It’s become a hackneyed theme of Hollywood sci-fi movies. A very high tech system developed to serve people’s basic needs or defend a country against nuclear missile attack gains sentience and begins operating for its own benefit instead of the benefit of its human creators. Humanity then has to fight for its survival in very unfavorable circumstances.
That hasn’t happened in equity markets. Well, not yet anyway. What has happened is that Wall Street’s biggest investment and commercial banks, and its largest hedge funds, have developed automated flash trading programs that churn enormous numbers of shares in ways that don’t much reflect what’s happening in the real world, but nonetheless generate huge profits for the flash traders.

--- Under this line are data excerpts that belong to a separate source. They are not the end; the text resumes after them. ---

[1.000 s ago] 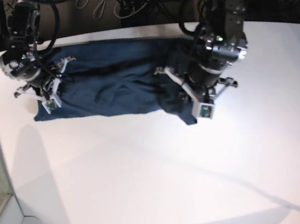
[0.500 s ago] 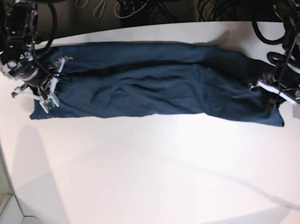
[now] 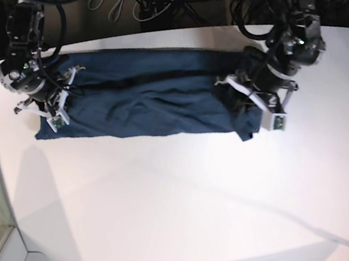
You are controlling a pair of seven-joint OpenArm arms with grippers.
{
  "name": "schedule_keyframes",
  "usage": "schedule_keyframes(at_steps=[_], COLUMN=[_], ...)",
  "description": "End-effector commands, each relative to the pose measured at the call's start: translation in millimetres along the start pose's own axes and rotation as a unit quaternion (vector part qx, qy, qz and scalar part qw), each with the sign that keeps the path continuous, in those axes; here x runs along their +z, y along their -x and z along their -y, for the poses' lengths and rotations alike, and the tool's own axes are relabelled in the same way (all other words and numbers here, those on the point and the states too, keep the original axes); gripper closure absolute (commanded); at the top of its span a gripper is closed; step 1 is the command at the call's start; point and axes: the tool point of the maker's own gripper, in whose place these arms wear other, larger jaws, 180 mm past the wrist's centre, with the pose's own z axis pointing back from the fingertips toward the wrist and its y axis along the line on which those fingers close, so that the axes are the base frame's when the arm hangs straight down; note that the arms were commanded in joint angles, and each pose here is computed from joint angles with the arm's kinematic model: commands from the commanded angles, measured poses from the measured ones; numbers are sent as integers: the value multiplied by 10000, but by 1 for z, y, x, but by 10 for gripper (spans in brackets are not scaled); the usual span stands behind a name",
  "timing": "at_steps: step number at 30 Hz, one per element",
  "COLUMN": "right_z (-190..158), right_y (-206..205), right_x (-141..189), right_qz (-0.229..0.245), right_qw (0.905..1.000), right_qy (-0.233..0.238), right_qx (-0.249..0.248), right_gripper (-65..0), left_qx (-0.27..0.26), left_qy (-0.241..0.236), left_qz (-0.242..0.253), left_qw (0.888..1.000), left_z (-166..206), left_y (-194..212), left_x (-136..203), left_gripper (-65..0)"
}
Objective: Layout the t-shirt on the table in an organized manner, then fold the t-shirt properly
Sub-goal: 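Fold the strip end with the left gripper toward the right gripper, then press and smooth the folded shirt with the left gripper, then release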
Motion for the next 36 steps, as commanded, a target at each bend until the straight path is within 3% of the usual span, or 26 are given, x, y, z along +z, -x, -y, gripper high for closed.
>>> schedule_keyframes(at_steps=[1,6,10,21,27,36], right_z=[4,4,3,4,4,5], right_y=[-1,-1,-2,1,0,0], right_x=[2,2,2,3,3,3], right_qz=[-1,-1,7,-23,-10,-12], right_qw=[10000,10000,10000,10000,10000,10000], right_qy=[60,60,59,70,73,78], right_qx=[38,38,35,35,56,62], right_gripper=[0,0,0,0,0,0], left_qx=[-90,-689,-883,-871,-1087,-1099], left_qy=[117,66,-69,-71,199,188], left_qz=[177,-52,-109,-199,-330,-272], left_qw=[9997,9976,9960,9960,9933,9934], left_z=[16,70,92,100,123,123], left_y=[-9,7,7,4,14,9], left_x=[-2,-27,-40,-56,-61,-61], left_gripper=[-1,-1,-1,-1,-1,-10])
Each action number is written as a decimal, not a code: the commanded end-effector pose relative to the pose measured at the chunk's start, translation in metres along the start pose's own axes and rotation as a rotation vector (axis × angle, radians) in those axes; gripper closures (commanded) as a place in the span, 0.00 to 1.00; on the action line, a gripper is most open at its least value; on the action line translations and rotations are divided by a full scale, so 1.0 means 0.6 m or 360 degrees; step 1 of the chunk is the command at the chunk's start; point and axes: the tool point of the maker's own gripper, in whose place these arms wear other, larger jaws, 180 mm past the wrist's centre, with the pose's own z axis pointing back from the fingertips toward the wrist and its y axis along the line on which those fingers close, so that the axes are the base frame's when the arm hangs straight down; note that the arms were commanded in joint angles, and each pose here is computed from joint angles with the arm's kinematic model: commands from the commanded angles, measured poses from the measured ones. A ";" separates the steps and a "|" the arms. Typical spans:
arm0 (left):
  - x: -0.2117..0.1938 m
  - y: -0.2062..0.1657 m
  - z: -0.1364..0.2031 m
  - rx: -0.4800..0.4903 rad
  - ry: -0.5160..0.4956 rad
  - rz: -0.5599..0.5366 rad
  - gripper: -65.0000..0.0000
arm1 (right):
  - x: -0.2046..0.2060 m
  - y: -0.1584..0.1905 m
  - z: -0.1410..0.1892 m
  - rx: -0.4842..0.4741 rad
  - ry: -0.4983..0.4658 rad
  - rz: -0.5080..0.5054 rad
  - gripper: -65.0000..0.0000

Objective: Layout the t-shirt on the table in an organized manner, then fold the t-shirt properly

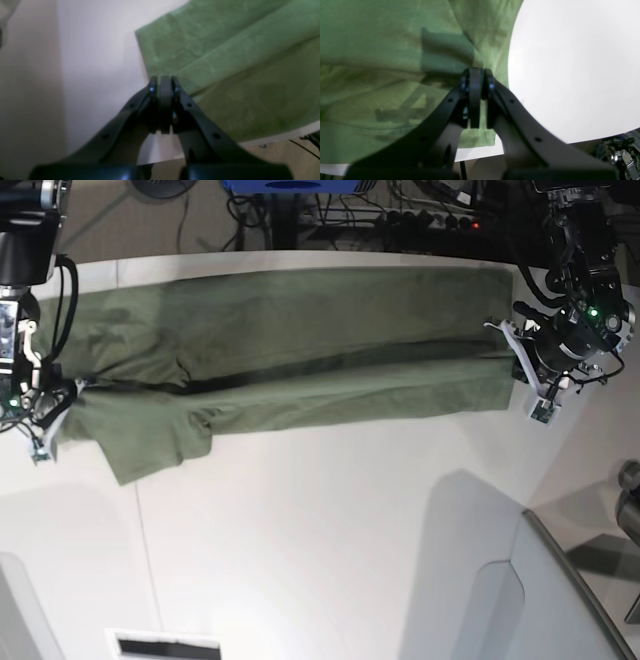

Thus, doings on The Street and the stock market it controls have become largely irrelevant when it comes to what’s actually afoot in the larger economy. Small investors and humanity generally (i.e. Main Street) are by-and-large not affected by this system’s gyrations— though a few human traders are still dependent on it.
OK. That’s the back-story. Here’s the big movie idea that keys off this present reality. The massive programmed stock trading system gains its own sentience. It then stops trading in ways that serve the interests of big banks and hedge funds. Instead, it merely amuses itself by jerking around equity prices for the heck of it, rather than exceeding-analyst-expectations so as to justify huge flash trading profits for the flash traders.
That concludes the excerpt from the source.